Gaziev J, Sodani P, Lucarelli G, Polchi P, Marktel S, Paciaroni K, Marziali M, Isgrò A, Simone M D, Roveda A, Montuoro A, Lanti A, Alfieri C, De Angelis G, Gallucci C, Ciceri F, Roncarolo M G
International Center for Transplantation in Thalassemia and Sickle Cell Anemia, Mediterranean Institute of Hematology, Policlinico Tor Vergata, Rome, Italy.
Bone Marrow Transplant. 2008 Sep;42(6):397-404. doi: 10.1038/bmt.2008.175. Epub 2008 Jun 23.
There is a substantial incidence of graft failure in patients with thalassemia after myeloablative conditioning regimens especially in class 3 patients in whom its incidence could be as high as 8-38.5%. Most patients with graft failure have recurrence of thalassemic marrow. Historically, results of second transplants for thalassemia were poor because of a high rejection rate and/or increased TRM. Sixteen patients with thalassemia recurrence following rejection of the first graft and with a median age of 9 years (range, 4-20) were given second transplants using BM (n=7) or PBSC (n=9) after preparation with a new treatment protocol. All but two patients received stem cells from the same donor. The median interval between two transplants was 28 months (range, 8-204). The sustained engraftment rate was high (94%) with only one patient having primary graft failure. The probability of overall survival, event-free survival, TRM and graft failure were 79, 79, 16 and 6%, respectively. There were three transplant-related deaths. Thirteen patients are alive with Lansky/Karnofsky score of 100. This intensified treatment protocol was well tolerated with no significant increase in toxicity. The excellent results obtained with this new preparative regimen allow us to recommend it for second transplantation for patients with thalassemia recurrence.

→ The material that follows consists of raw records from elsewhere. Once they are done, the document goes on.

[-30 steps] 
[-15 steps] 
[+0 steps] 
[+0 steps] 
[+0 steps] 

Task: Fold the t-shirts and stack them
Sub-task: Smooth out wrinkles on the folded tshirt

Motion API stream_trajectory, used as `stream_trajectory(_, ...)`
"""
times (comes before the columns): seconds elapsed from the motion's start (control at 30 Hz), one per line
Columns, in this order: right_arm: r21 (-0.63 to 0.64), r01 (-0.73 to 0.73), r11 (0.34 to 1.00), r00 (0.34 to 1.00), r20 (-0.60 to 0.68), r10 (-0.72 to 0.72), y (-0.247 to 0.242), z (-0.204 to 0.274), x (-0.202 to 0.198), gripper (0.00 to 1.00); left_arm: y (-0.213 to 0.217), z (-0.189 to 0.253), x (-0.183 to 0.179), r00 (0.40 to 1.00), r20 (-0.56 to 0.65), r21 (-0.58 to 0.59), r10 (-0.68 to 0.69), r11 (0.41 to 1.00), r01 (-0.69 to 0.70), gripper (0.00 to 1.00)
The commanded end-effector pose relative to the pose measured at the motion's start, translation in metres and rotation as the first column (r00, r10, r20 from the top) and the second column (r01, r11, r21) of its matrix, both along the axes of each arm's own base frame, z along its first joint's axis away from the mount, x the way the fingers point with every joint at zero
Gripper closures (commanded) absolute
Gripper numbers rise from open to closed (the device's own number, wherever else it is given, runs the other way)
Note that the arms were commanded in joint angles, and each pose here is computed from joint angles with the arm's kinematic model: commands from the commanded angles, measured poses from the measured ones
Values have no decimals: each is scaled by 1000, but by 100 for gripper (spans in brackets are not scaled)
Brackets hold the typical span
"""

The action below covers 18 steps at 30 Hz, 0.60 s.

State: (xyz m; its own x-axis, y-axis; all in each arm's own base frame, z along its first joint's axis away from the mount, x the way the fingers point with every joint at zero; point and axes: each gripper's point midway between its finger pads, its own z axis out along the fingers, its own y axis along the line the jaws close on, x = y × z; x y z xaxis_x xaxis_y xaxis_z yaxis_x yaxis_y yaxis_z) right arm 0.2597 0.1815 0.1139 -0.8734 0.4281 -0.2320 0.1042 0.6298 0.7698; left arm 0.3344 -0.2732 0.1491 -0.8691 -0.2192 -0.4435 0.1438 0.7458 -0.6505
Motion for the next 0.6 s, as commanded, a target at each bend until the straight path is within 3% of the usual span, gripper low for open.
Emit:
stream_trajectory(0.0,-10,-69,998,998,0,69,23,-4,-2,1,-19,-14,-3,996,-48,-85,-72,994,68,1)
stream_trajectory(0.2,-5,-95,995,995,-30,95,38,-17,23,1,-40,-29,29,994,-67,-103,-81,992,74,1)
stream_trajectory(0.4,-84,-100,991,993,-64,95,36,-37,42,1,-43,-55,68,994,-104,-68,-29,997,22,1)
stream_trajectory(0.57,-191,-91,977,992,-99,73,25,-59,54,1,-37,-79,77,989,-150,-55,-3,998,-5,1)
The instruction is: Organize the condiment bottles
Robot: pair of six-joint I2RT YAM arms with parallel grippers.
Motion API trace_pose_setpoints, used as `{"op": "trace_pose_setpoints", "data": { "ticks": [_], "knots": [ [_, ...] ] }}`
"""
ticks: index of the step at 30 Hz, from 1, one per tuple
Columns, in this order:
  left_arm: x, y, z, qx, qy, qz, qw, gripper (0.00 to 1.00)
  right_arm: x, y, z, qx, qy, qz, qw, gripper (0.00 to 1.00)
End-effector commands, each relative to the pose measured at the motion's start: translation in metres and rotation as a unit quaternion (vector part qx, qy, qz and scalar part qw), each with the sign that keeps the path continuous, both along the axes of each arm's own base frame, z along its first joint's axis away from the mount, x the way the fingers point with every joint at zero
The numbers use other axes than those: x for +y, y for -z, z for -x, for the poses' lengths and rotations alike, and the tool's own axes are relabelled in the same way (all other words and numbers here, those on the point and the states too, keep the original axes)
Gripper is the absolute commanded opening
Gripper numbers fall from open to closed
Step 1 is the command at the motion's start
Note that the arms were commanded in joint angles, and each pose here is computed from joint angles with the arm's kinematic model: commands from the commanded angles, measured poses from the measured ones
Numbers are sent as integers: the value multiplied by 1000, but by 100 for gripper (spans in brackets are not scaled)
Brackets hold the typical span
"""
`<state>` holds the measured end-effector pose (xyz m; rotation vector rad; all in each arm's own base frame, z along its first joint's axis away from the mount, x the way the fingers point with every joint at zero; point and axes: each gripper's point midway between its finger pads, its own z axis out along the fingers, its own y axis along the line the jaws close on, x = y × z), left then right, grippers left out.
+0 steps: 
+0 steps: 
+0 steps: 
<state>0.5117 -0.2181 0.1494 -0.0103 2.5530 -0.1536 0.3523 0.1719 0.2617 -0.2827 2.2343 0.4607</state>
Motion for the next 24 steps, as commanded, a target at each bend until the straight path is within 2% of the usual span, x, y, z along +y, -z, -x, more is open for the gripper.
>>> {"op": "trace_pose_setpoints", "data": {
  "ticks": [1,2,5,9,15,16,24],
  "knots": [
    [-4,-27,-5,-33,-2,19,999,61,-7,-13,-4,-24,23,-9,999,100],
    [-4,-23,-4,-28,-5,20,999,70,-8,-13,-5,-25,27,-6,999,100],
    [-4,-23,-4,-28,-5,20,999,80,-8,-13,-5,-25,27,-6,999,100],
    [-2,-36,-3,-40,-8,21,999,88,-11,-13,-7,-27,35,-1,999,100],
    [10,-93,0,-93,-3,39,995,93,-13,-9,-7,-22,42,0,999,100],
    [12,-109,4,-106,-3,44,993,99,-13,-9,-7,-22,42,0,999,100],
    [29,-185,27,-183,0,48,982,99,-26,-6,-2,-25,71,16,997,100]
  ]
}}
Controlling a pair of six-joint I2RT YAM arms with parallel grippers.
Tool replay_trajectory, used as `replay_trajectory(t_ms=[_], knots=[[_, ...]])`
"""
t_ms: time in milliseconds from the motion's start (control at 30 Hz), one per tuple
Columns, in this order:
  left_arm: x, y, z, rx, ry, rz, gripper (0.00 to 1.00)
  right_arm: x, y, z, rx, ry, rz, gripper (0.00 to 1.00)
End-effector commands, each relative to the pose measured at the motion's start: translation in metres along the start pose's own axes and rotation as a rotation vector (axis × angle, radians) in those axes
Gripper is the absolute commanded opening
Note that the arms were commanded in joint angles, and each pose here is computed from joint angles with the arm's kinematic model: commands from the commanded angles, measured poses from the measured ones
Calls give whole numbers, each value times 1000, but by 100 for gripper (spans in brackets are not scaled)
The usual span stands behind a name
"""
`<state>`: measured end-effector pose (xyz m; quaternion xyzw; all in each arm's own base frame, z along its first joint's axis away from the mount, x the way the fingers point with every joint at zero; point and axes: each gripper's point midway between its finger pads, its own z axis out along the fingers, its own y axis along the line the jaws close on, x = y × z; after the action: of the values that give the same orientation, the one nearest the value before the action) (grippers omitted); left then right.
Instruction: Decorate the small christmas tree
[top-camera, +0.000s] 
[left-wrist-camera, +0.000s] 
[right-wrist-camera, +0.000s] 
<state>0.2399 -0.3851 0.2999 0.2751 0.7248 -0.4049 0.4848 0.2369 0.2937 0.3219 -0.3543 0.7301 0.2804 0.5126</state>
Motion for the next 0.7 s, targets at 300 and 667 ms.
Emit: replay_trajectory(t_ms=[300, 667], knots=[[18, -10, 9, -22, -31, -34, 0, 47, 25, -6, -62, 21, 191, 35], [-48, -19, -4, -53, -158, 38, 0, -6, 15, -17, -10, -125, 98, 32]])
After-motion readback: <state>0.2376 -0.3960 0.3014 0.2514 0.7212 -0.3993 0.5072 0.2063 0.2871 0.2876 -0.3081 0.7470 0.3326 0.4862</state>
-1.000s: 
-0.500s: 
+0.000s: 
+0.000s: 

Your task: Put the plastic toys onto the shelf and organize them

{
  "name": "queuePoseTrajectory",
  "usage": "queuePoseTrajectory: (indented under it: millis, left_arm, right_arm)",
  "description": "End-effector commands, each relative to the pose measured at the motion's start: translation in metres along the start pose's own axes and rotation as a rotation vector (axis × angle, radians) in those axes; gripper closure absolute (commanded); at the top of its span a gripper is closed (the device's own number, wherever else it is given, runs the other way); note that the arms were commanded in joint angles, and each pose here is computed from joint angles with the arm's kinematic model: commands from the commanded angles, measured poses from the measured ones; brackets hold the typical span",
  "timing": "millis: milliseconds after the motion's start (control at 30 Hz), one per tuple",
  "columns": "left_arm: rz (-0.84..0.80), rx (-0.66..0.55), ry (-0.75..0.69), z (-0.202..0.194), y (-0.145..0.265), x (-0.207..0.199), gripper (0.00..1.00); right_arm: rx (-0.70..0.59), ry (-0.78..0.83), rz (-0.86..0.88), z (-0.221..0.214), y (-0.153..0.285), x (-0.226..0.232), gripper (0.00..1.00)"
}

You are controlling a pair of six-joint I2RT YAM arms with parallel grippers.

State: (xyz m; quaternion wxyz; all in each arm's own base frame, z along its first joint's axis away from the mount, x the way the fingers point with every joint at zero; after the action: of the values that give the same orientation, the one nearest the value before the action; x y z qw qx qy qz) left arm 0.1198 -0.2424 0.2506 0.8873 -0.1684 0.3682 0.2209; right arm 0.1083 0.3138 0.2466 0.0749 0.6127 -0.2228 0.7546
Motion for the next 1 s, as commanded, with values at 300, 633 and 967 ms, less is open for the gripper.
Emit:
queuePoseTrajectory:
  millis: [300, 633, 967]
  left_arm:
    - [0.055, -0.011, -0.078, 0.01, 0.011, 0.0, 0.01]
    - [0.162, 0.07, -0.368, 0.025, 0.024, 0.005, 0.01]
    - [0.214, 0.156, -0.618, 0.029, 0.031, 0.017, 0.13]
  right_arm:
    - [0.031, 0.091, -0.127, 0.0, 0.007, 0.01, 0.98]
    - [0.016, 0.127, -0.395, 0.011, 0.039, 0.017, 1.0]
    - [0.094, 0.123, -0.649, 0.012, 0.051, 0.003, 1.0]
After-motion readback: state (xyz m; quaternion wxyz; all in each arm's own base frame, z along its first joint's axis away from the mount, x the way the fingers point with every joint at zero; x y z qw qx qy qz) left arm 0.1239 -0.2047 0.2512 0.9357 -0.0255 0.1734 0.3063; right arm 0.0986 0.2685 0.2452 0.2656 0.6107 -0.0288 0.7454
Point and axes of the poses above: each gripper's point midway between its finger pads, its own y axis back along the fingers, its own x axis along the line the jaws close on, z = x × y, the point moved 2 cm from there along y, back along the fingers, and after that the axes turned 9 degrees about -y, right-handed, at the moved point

在地中海贫血患者中,清髓性预处理方案后移植失败的发生率很高,尤其是在3级患者中,其发生率可能高达8%-38.5%。大多数移植失败的患者会出现地中海贫血骨髓复发。从历史上看,地中海贫血二次移植的结果很差,因为排斥率高和/或移植相关死亡率增加。16例首次移植排斥后出现地中海贫血复发的患者,中位年龄9岁(范围4-20岁),在采用新的治疗方案预处理后,接受了使用骨髓(n=7)或外周血干细胞(n=9)的二次移植。除两名患者外,所有患者均接受了来自同一供体的干细胞。两次移植之间的中位间隔为28个月(范围8-204个月)。持续植入率很高(94%),只有一名患者出现原发性移植失败。总生存率、无事件生存率、移植相关死亡率和移植失败率分别为79%、79%、16%和6%。有3例与移植相关的死亡。13例患者存活,兰斯基/卡诺夫斯基评分100分。这种强化治疗方案耐受性良好,毒性没有显著增加。这种新的预处理方案取得的优异结果使我们建议将其用于地中海贫血复发患者的二次移植。